## Line Graph: Final-round Accuracy vs. Noise (%)
### Overview
The graph illustrates the relationship between noise percentage (0-100%) and final-round accuracy (%) for four distinct models: Gemma Original, Gemma Oracle, Gemma Bayesian, and Bayesian Assistant. All models exhibit declining accuracy as noise increases, with varying rates of degradation.
### Components/Axes
- **X-axis**: Noise (%) ranging from 0 to 100 in 20% increments.
- **Y-axis**: Final-round Accuracy (%) ranging from 0 to 100 in 20% increments.
- **Legend**: Located in the top-right corner, associating colors with models:
- **Blue**: Gemma Original
- **Orange**: Gemma Oracle
- **Gray**: Gemma Bayesian
- **Dashed Gray**: Bayesian Assistant
### Detailed Analysis
1. **Gemma Original (Blue)**:
- Maintains a flat line at ~35-40% accuracy across all noise levels.
- No significant deviation observed.
2. **Gemma Oracle (Orange)**:
- Starts at ~75% accuracy at 0% noise.
- Declines steadily to ~20% at 100% noise.
- Steepest slope among all models.
3. **Gemma Bayesian (Gray)**:
- Begins at ~80% accuracy at 0% noise.
- Decreases to ~30% at 100% noise.
- Slightly less steep decline than Gemma Oracle.
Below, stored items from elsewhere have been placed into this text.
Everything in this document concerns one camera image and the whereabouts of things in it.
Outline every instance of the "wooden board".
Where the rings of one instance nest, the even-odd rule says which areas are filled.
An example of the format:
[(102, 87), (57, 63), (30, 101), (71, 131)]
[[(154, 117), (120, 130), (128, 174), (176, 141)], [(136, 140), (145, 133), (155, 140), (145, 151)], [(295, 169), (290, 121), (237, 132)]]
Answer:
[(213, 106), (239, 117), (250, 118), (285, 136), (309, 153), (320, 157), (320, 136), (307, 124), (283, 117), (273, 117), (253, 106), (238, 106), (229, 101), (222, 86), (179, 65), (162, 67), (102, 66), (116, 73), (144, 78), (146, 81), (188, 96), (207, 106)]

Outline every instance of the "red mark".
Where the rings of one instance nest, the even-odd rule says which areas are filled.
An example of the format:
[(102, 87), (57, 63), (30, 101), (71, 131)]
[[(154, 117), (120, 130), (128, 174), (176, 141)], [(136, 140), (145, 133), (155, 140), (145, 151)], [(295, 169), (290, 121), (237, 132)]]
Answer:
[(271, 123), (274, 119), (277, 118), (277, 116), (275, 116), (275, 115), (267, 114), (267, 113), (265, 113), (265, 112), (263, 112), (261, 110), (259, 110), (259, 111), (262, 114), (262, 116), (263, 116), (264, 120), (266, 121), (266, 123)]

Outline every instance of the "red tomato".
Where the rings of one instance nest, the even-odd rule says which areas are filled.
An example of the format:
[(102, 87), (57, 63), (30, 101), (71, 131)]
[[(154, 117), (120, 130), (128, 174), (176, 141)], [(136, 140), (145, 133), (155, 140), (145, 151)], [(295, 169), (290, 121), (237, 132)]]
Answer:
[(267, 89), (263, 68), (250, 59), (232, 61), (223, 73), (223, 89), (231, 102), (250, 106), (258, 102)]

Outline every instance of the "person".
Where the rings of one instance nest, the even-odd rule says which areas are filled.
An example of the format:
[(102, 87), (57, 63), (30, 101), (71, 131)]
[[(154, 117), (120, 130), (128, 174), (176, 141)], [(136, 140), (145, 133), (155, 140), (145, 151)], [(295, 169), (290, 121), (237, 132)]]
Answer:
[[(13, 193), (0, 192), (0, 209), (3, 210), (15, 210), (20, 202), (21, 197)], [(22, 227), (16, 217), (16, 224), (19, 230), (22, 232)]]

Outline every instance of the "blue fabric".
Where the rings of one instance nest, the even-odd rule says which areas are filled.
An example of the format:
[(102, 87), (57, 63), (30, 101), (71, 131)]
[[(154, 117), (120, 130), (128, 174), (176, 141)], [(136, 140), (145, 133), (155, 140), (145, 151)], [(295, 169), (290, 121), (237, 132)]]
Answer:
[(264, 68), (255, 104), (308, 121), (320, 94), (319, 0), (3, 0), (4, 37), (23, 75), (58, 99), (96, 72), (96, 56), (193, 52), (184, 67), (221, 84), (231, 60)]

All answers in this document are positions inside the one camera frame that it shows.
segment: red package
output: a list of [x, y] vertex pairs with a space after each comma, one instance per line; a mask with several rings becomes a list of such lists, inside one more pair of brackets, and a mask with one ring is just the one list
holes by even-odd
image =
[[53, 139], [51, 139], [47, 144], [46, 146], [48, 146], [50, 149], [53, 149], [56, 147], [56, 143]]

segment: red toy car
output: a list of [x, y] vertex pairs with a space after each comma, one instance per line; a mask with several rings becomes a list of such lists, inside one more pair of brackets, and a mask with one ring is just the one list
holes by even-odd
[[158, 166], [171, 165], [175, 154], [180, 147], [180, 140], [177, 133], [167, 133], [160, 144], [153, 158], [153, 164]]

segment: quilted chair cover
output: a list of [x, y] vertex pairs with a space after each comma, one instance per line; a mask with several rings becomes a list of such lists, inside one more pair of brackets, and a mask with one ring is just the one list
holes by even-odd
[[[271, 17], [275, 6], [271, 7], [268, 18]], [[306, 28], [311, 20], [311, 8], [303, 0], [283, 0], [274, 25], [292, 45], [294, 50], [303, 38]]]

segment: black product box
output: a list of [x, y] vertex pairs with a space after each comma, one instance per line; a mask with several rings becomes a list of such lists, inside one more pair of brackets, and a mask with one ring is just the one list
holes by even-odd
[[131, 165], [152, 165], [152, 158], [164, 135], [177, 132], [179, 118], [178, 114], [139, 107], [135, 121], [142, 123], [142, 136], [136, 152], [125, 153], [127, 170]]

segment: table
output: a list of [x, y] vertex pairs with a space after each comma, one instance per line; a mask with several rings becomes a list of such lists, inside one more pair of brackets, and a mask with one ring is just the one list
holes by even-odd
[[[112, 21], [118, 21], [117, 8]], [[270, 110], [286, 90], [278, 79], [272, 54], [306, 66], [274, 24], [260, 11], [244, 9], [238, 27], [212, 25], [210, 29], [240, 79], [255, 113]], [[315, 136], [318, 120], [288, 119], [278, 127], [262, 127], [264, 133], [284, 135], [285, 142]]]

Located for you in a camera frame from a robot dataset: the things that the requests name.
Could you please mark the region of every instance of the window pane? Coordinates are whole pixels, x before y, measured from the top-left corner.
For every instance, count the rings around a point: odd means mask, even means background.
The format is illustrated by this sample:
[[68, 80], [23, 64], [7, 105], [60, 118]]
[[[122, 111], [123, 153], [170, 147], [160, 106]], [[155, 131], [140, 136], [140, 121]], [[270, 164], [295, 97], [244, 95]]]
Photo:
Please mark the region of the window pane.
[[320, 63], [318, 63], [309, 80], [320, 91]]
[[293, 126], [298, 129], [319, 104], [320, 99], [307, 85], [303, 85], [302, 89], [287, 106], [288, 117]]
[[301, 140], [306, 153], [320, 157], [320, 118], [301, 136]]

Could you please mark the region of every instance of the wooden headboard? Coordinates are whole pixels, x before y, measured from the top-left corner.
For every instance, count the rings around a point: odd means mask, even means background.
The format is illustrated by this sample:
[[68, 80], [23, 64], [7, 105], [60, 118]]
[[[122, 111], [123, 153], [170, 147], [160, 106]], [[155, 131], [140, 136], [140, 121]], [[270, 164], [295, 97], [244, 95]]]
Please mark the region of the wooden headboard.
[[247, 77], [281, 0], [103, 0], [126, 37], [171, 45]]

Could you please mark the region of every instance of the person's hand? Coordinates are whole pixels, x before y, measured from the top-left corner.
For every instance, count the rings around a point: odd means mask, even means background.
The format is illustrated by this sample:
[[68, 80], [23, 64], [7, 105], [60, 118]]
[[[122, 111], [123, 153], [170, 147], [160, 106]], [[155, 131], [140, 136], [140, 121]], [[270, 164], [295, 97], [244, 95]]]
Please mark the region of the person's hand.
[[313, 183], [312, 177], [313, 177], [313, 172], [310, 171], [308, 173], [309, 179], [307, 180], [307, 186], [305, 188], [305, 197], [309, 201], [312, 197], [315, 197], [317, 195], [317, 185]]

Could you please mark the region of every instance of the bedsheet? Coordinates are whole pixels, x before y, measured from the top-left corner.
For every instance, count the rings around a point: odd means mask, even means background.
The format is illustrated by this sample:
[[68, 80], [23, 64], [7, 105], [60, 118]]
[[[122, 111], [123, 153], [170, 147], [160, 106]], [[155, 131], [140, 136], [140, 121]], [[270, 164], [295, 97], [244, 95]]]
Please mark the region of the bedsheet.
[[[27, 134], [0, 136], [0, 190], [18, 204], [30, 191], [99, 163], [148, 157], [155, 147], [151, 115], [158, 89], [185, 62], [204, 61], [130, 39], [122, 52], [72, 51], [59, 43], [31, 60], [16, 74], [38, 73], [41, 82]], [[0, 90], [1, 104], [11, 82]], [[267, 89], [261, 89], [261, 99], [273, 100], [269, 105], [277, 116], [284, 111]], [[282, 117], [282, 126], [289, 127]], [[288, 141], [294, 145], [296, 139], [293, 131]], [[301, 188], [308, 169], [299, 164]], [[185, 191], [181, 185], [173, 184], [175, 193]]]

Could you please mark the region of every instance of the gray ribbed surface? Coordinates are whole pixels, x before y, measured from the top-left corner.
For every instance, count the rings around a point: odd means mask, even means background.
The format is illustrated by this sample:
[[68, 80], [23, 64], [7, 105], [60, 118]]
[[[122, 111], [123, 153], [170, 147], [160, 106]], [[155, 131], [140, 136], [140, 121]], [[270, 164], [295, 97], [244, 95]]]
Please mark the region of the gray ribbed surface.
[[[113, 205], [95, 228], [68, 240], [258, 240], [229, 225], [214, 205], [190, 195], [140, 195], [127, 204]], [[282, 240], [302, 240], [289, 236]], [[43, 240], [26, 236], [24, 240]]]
4. **Bayesian Assistant (Dashed Gray)**:
- Starts at ~80% accuracy at 0% noise.
- Drops to ~25% at 100% noise.
- Similar trajectory to Gemma Bayesian but ends marginally higher.
### Key Observations
- **Initial Performance**: Gemma Oracle and Bayesian models (Gemma Bayesian/Bayesian Assistant) outperform Gemma Original at 0% noise.
- **Noise Sensitivity**: All models degrade with noise, but Gemma Oracle shows the most pronounced decline.
- **Robustness**: Bayesian approaches (Gemma Bayesian/Bayesian Assistant) retain higher accuracy than Gemma Original under noise.
- **Dashed Line Distinction**: Bayesian Assistant’s dashed line suggests a variant of Bayesian methods, possibly with adaptive mechanisms.
### Interpretation
The data highlights trade-offs between model complexity and noise resilience. Gemma Oracle’s high initial accuracy likely stems from oracle-guided training but lacks generalization under noise. Bayesian methods (Gemma Bayesian/Bayesian Assistant) balance initial performance with moderate noise tolerance, suggesting inherent robustness. Gemma Original’s stability at lower accuracy implies simplicity but limited adaptability. The Bayesian Assistant’s dashed line may indicate a hybrid approach, optimizing for noise resistance without sacrificing initial performance. These trends underscore the importance of model design choices in real-world noisy environments.